図表5 東京周辺・地方における取得物件の築年・立地プロファイル(左:築年、右:立地)

1) 築5年以内のビル40%のうち、NBF大崎ビルが26%分を占めるが、それを除いても築5年以内のビル比率は20%と2006、2007年の2倍近い。なお、2013年は築20~30年超の比率が36%と高いが、SIA不動産投資法人の上場に伴う取得物件が19%分を占め、それを除くと築20~30年超の比率は21%と2006、2007年と同程度である。

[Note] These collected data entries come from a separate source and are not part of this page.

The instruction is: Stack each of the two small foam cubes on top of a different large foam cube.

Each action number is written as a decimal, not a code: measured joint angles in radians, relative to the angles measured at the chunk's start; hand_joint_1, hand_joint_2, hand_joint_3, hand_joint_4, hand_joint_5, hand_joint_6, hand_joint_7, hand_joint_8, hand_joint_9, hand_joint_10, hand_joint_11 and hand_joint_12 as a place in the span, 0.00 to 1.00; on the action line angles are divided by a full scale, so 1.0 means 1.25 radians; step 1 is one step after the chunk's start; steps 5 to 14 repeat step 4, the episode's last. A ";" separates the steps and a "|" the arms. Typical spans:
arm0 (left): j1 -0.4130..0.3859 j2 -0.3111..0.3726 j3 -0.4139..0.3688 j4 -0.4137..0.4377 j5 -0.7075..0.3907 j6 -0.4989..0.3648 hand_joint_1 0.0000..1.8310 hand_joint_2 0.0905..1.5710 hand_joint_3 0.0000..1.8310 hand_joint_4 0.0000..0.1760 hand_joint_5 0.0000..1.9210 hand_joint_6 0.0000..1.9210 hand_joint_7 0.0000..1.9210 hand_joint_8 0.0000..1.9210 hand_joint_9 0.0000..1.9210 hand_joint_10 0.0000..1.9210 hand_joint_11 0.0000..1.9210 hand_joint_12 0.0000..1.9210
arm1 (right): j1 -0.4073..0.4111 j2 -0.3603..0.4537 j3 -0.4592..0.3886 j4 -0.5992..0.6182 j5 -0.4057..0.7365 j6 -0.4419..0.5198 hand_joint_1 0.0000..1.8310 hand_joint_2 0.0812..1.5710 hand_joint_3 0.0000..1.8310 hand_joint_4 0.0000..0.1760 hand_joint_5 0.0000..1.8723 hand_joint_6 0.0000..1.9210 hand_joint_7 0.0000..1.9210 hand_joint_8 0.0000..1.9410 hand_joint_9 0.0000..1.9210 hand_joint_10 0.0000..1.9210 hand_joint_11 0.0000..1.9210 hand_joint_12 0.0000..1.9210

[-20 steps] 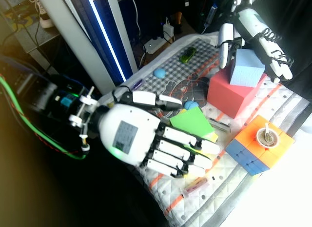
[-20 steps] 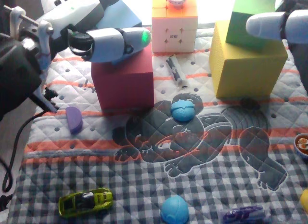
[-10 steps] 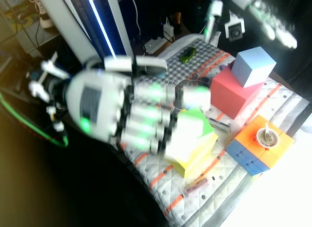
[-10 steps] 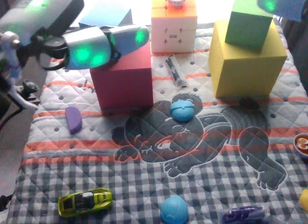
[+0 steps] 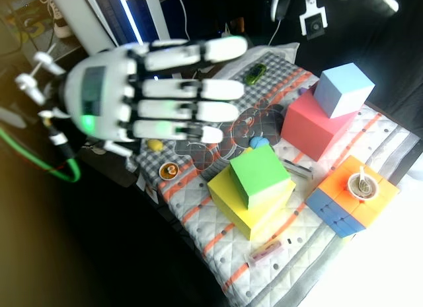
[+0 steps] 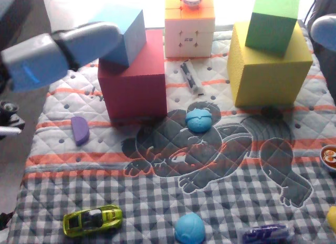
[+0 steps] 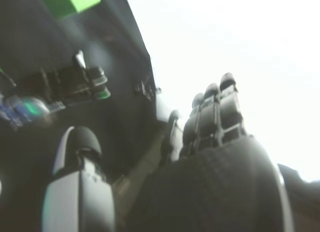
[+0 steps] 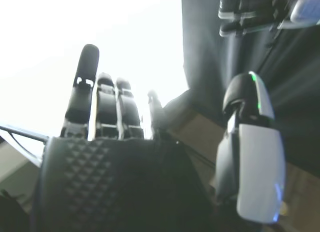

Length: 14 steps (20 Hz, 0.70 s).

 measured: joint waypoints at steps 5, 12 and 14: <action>0.073 0.005 0.000 0.014 -0.078 -0.094 0.27 0.75 0.01 0.91 0.00 0.00 0.00 0.00 0.00 0.00 0.00 0.11 | -0.102 -0.001 0.000 -0.013 0.150 0.001 0.31 0.72 0.01 0.29 0.00 0.00 0.00 0.00 0.00 0.00 0.00 0.00; 0.073 0.005 0.000 0.014 -0.078 -0.094 0.27 0.75 0.01 0.91 0.00 0.00 0.00 0.00 0.00 0.00 0.00 0.11 | -0.102 -0.001 0.000 -0.013 0.150 0.001 0.31 0.72 0.01 0.29 0.00 0.00 0.00 0.00 0.00 0.00 0.00 0.00; 0.073 0.005 0.000 0.014 -0.078 -0.094 0.27 0.75 0.01 0.91 0.00 0.00 0.00 0.00 0.00 0.00 0.00 0.11 | -0.102 -0.001 0.000 -0.013 0.150 0.001 0.31 0.72 0.01 0.29 0.00 0.00 0.00 0.00 0.00 0.00 0.00 0.00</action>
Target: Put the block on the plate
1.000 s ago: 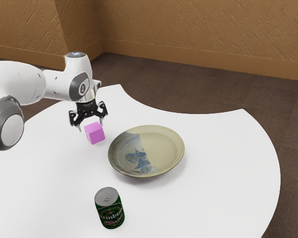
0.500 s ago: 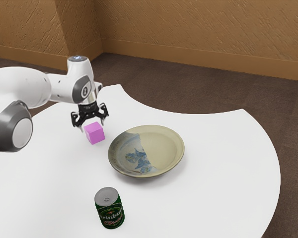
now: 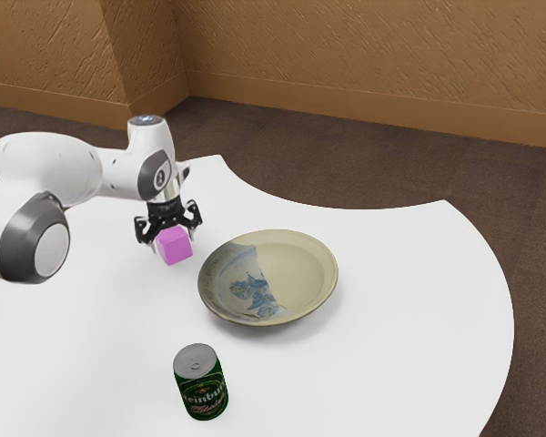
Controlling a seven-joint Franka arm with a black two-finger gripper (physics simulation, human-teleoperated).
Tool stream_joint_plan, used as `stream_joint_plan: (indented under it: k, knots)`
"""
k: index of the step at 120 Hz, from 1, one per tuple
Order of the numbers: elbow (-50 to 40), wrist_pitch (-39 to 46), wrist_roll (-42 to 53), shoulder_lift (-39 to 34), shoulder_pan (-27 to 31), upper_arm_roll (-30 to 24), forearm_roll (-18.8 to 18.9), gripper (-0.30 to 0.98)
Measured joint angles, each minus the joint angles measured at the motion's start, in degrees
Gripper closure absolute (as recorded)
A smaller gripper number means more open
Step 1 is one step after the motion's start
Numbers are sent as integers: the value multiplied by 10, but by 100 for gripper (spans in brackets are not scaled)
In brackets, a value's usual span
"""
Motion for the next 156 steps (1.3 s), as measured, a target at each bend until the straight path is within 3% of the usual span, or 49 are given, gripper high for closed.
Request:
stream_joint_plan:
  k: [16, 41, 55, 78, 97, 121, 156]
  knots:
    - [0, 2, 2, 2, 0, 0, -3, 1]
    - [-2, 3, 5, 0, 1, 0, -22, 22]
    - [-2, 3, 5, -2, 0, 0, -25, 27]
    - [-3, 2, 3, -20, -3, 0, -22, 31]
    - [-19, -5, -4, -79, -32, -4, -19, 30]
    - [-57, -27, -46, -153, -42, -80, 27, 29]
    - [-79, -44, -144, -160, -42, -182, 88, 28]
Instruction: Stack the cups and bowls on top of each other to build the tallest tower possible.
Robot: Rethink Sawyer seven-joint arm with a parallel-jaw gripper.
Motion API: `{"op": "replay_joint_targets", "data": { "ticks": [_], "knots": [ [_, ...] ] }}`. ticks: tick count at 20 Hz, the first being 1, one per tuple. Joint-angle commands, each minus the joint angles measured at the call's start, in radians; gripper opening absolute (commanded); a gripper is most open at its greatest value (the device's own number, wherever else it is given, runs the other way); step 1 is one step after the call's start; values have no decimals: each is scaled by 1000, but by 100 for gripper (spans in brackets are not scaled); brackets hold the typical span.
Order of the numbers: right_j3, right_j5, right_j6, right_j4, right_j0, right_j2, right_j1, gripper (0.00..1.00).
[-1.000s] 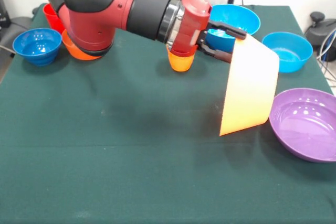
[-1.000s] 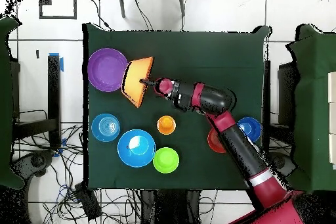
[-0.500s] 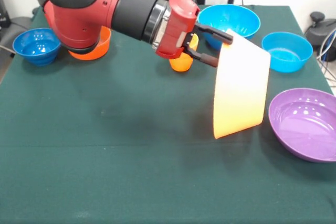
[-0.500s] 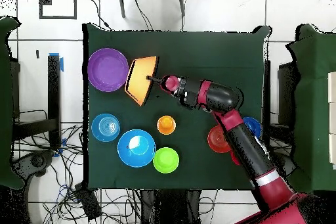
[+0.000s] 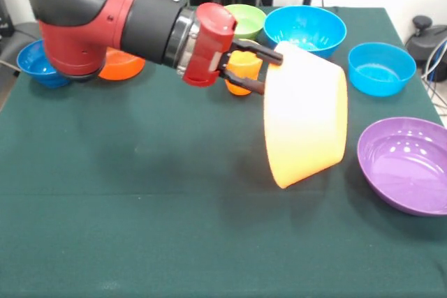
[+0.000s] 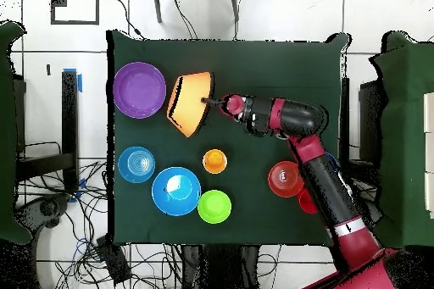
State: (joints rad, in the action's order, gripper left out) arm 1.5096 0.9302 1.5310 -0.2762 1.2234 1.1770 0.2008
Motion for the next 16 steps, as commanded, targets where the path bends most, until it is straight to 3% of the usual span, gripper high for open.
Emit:
{"op": "replay_joint_targets", "data": {
  "ticks": [1,6,16],
  "knots": [
    [-200,100,-234,-16,-57,-120,18,100],
    [-161,125,-213,-8,-28,-108,25,100],
    [-203,206,-228,11,-38,-111,27,100]
  ]
}}
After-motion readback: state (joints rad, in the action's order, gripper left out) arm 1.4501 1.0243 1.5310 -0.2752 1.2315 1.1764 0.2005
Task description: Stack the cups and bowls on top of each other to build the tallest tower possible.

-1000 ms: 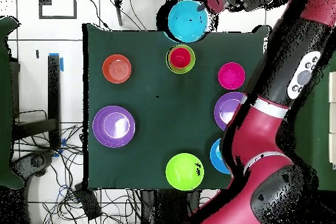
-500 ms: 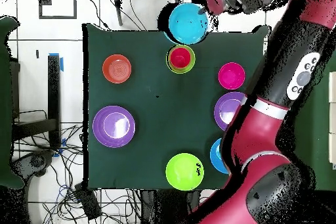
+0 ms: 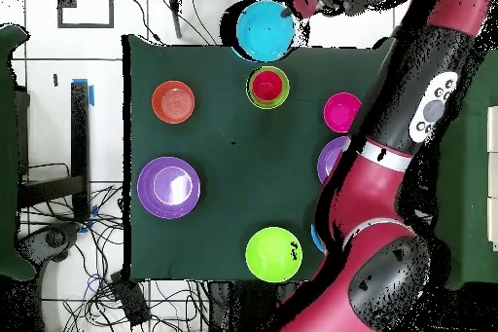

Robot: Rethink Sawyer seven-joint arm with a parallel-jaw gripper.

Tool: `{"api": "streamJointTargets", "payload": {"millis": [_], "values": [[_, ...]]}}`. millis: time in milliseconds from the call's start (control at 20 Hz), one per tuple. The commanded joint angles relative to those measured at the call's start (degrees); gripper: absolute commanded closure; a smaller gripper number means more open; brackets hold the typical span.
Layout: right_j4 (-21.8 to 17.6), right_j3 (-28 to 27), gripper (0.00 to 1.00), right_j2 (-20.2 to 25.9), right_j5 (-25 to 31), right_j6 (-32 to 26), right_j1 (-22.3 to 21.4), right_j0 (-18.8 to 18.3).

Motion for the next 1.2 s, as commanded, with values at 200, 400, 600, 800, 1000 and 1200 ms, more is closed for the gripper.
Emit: {"api": "streamJointTargets", "payload": {"millis": [200, 400, 600, 800, 1000, 1200], "values": [[-5.2, -4.8, 1.0, -7.6, -2.1, 3.9, 1.2, 1.9], [-6.8, -5.5, 1.0, -7.2, -2.5, 2.6, 1.3, 2.0], [-9.3, -6.4, 1.0, -6.5, -2.3, 1.1, 1.4, 2.1], [-11.9, -7.4, 1.0, -5.1, -2.5, -0.4, 1.6, 2.1], [-13.4, -7.9, 1.0, -3.9, -2.4, -1.1, 1.9, 2.1], [-14.8, -8.5, 1.0, -2.7, -2.0, -1.7, 2.3, 2.2]]}}
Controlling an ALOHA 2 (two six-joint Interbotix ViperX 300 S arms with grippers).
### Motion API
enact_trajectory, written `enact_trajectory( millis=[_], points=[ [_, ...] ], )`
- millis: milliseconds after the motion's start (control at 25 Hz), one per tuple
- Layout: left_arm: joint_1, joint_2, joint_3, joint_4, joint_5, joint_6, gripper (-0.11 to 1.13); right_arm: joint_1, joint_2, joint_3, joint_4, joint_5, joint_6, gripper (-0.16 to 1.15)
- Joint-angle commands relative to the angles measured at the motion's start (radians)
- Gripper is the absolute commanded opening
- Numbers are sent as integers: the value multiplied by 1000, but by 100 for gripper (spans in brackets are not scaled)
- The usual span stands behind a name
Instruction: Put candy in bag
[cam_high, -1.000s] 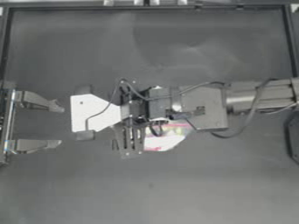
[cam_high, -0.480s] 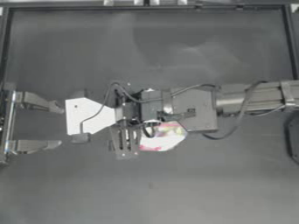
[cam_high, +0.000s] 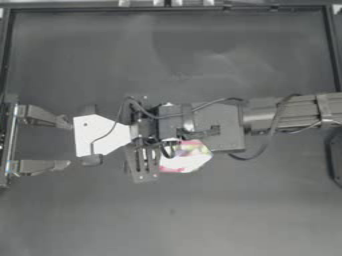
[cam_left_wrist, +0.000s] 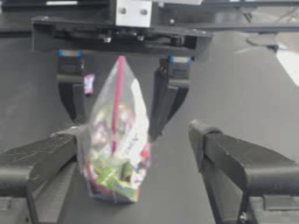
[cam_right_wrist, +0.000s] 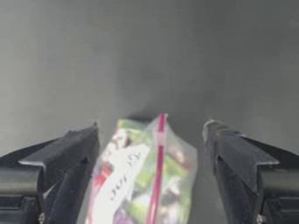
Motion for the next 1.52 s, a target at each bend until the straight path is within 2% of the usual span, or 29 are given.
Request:
enact_trajectory(
  millis=[40,360,1120,1520],
  points=[
    [2,11,-14,-2,-3,0,98,0,-18,-28,-5,-2,-2,96],
    [0,11,-14,-2,-3,0,98,0,-15,-28,-6,0,-11,80],
    [0,11,-14,-2,-3,0,97,0,-3,-49,-6,23,-17,77],
    [2,11,-11,-2,-3,0,97,0,2,-51,-6,34,-18,58]
  ],
)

物件取得環境が厳しくなる中で各J-REITの取得方針の変化が注目される

 2013年はJ-REITによる東京周辺・地方オフィスの取得が活発であったものの、2014年初めにかけて都心部と比較した割安感は解消されたものとみられ、買い手優位の状況が修正されてきていることで地方都市においても物件取得競争が激しくなると考えられる。そのような環境において、立地や築年を含めた物件属性に対する厳選姿勢を維持しつつ、ポートフォリオ利回りの改善を通じた外部成長に資する物件を取得する機会は限られてくると予想されることから、各J-REITの物件取得に対する今後の方針が注目される。